Егор Никитич быстро поймал замешательство директора, усмехнулся:

— Вы вновь, Гаврила Емельяныч, начинаете не с той стороны, — встал, подошел к буфету, налил себе воды, выпил. — Мадемуазель мечтает вернуться в театр.

— Я это знаю. Она приходила сюда, достаточно умело изменив внешность. Поначалу я ее даже не признал.

— Вы, Гаврила Емельяныч, получите этот бриллиант, если Бессмертная выйдет на сцену.

Директор театра вспотел.

— Как вы себе это представляете?

— Никак… Решить вопрос — ваша обязанность, если желаете стать обладателем бесценного камня.

Директор тоже встал.

— Егор Никитич, миленький… Это либо издевательство, либо провокация. Естественно, я мечтал бы владеть бриллиантом, но вернуть мадемуазель Таббу в театр — сумасшествие!.. Вы лучше меня знаете, что она на прицеле у полиции. Как только она выйдет на сцену, ее немедленно схватят!

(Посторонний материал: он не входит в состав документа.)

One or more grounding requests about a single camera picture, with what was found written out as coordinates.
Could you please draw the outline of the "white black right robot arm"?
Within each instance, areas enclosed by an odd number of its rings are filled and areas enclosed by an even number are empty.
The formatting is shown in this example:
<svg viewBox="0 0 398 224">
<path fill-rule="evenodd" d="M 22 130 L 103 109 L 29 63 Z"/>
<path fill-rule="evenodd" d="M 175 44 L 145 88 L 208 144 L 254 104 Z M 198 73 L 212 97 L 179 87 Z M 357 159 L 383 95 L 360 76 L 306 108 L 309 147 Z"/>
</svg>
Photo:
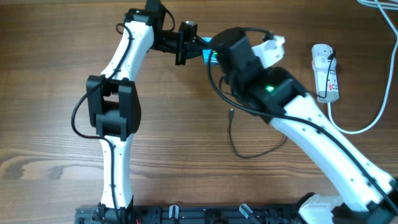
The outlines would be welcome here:
<svg viewBox="0 0 398 224">
<path fill-rule="evenodd" d="M 293 140 L 329 178 L 338 195 L 306 195 L 297 218 L 305 223 L 389 223 L 397 216 L 397 181 L 364 157 L 327 119 L 308 90 L 287 70 L 266 64 L 246 28 L 214 36 L 211 54 L 231 89 L 225 101 L 260 116 Z"/>
</svg>

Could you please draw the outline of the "teal Galaxy smartphone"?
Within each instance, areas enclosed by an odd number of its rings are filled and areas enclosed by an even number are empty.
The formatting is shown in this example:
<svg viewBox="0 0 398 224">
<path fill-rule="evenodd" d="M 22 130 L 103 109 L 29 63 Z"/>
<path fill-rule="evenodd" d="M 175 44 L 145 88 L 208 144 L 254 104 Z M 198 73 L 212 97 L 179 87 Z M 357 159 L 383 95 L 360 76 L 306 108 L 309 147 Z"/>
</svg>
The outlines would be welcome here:
<svg viewBox="0 0 398 224">
<path fill-rule="evenodd" d="M 218 65 L 218 54 L 214 50 L 205 49 L 202 51 L 203 63 L 205 65 Z"/>
</svg>

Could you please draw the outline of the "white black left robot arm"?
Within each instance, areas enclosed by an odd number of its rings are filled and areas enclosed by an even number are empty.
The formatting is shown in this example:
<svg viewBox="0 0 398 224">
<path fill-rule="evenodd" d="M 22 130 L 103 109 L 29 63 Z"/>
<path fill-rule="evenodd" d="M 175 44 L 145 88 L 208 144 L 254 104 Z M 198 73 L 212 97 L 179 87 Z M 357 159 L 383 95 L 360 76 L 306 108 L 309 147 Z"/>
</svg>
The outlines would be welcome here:
<svg viewBox="0 0 398 224">
<path fill-rule="evenodd" d="M 124 15 L 122 35 L 107 67 L 86 81 L 90 124 L 96 129 L 104 159 L 104 189 L 97 206 L 100 223 L 135 223 L 129 156 L 134 134 L 141 123 L 136 78 L 150 50 L 175 55 L 176 65 L 200 57 L 208 44 L 198 36 L 197 24 L 185 21 L 164 29 L 169 10 L 160 1 L 147 1 L 143 9 Z"/>
</svg>

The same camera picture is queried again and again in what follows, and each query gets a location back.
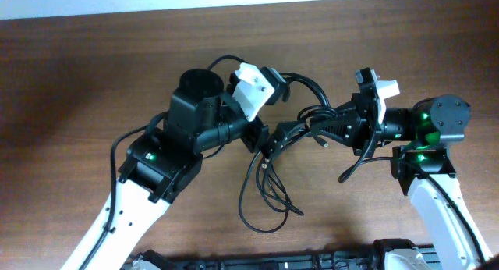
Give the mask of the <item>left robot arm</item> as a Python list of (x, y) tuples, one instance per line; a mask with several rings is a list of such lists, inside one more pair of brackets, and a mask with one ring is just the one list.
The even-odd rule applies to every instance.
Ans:
[(275, 69), (241, 63), (229, 85), (211, 69), (179, 79), (169, 109), (134, 132), (126, 160), (111, 146), (111, 192), (65, 269), (118, 269), (145, 232), (200, 173), (204, 152), (241, 140), (249, 152), (267, 149), (269, 129), (258, 118), (288, 90)]

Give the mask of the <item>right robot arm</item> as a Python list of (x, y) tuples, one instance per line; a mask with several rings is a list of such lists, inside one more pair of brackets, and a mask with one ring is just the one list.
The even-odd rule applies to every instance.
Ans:
[(462, 198), (450, 146), (463, 141), (470, 106), (455, 95), (389, 108), (381, 96), (352, 100), (321, 118), (310, 130), (351, 147), (358, 160), (338, 178), (345, 182), (361, 165), (377, 161), (374, 152), (396, 141), (386, 159), (391, 175), (423, 220), (444, 269), (489, 269), (493, 257)]

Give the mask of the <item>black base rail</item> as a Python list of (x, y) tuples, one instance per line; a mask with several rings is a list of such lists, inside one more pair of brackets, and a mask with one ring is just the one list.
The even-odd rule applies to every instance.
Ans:
[(435, 248), (408, 239), (375, 240), (337, 250), (295, 253), (168, 258), (154, 250), (141, 252), (122, 269), (441, 269)]

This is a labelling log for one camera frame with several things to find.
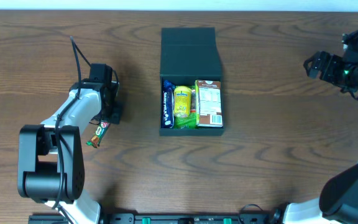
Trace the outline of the dark green folding box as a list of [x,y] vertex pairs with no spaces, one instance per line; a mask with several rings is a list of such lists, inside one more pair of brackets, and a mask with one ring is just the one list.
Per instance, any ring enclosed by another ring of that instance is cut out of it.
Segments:
[[215,28],[162,29],[160,91],[165,80],[175,86],[193,86],[196,80],[223,82]]

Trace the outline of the yellow plastic jar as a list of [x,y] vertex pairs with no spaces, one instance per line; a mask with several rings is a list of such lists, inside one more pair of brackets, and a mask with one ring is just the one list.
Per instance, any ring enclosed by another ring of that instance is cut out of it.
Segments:
[[174,90],[173,113],[177,118],[186,118],[191,110],[191,89],[187,86],[177,86]]

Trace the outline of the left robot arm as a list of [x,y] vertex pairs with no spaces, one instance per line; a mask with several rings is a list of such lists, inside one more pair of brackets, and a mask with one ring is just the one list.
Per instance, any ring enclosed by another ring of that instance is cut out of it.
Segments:
[[17,191],[56,210],[67,223],[109,223],[100,203],[84,189],[81,134],[92,120],[111,121],[119,82],[76,82],[66,101],[40,124],[19,133]]

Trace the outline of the purple Dairy Milk bar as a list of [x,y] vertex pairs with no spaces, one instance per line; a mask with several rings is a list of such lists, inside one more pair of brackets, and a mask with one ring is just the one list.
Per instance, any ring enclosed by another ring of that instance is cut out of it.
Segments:
[[162,93],[162,128],[170,129],[174,126],[173,104],[173,88],[165,87]]

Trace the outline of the green snack bag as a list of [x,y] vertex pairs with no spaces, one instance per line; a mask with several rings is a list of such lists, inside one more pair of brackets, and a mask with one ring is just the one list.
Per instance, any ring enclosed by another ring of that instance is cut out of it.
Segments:
[[186,118],[175,117],[175,129],[195,129],[196,128],[196,104],[195,104],[195,89],[187,86],[191,89],[191,110],[190,115]]

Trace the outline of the brown white carton box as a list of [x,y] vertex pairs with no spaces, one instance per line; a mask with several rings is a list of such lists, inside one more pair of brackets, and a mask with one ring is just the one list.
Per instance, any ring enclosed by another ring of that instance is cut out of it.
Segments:
[[222,128],[221,82],[196,80],[195,93],[196,126],[198,128]]

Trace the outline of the red KitKat bar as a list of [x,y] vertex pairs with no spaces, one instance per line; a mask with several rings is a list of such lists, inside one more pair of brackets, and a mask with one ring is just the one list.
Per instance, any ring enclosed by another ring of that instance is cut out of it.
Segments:
[[96,128],[92,138],[86,142],[88,146],[92,146],[94,148],[98,148],[101,140],[103,139],[104,135],[106,134],[108,128],[110,127],[110,123],[107,121],[101,121]]

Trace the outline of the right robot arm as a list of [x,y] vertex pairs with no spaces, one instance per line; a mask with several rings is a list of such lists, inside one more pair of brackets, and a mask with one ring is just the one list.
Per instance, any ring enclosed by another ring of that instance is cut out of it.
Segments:
[[[319,77],[358,101],[358,56],[317,52],[305,60],[309,77]],[[358,155],[353,165],[330,178],[316,199],[289,203],[281,223],[358,223]]]

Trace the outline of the blue Oreo cookie pack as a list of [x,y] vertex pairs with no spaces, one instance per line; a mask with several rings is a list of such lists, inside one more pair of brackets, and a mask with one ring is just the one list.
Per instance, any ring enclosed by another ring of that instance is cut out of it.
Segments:
[[174,91],[175,85],[168,80],[163,81],[163,91]]

— Вы, господин директор, видимо, не до конца все поняли. К вам пришел не господин с улицы, а следователь сыскного управления Департамента полиции. И сей следователь делает вам конфиденциальное предложение. Конфиденциальное, понимаете?

— Но ее в театре схватят, схватят, схватят!.. И немедленно отправят в каталажку! Для нее это станет концом, а для меня и моего театра скандал, позор, провал!

— Вас волнует, что случится в итоге с мадемуазель?

— Да… Точнее, не совсем. Нет!.. По большому счету не волнует!

— Вам дорога репутация вашего гибнущего театра?

— Разумеется!.. Это мое дитя!

— В таком случае решайте, насколько вам интересен «Черный могол».

— Нет, так нельзя… Это бессовестно и бессердечно! Присядьте, Егор Никитич. Такие вещи с кондачка не решаются. Присядьте!